* About this exercise
All lines of the material below that include the string "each" are to be copied.

* Data extract
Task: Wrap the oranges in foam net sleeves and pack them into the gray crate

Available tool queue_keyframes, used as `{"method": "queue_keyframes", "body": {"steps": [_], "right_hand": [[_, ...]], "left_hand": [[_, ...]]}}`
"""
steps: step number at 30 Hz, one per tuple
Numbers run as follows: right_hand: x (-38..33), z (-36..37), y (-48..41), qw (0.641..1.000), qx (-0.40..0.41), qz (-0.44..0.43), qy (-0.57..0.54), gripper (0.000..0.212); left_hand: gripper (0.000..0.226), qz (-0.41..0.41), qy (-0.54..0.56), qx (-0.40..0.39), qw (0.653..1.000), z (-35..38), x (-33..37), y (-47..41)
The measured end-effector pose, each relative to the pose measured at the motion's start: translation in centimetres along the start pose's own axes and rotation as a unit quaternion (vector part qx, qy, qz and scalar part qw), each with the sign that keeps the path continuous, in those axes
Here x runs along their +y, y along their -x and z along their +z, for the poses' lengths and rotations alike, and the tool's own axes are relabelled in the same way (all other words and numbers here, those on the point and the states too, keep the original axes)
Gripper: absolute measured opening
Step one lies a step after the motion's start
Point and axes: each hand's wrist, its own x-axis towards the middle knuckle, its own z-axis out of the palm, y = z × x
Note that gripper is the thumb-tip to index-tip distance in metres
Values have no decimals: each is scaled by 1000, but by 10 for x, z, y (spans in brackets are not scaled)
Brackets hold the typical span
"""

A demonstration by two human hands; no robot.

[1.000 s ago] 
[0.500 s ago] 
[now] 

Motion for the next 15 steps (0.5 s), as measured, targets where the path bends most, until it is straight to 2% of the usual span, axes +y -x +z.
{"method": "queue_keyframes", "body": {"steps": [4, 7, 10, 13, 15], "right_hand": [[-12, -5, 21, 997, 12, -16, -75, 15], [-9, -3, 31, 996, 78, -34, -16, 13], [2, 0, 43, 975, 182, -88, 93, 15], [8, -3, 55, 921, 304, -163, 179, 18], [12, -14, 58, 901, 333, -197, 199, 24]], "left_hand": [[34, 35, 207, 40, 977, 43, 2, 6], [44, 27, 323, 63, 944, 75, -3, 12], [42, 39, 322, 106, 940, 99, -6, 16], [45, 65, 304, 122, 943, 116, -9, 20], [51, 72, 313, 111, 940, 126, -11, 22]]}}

* Answer box
The measured end-effector pose, each relative to the pose measured at the motion's start: translation in centimetres along the start pose's own axes and rotation as a unit quaternion (vector part qx, qy, qz and scalar part qw), each with the sign that keeps the path continuous, in those axes
Point and axes: each hand's wrist, its own x-axis towards the middle knuckle, its own z-axis out of the palm, y = z × x
Values have no decimals: each is scaled by 1000, but by 10 for x, z, y (spans in brackets are not scaled)

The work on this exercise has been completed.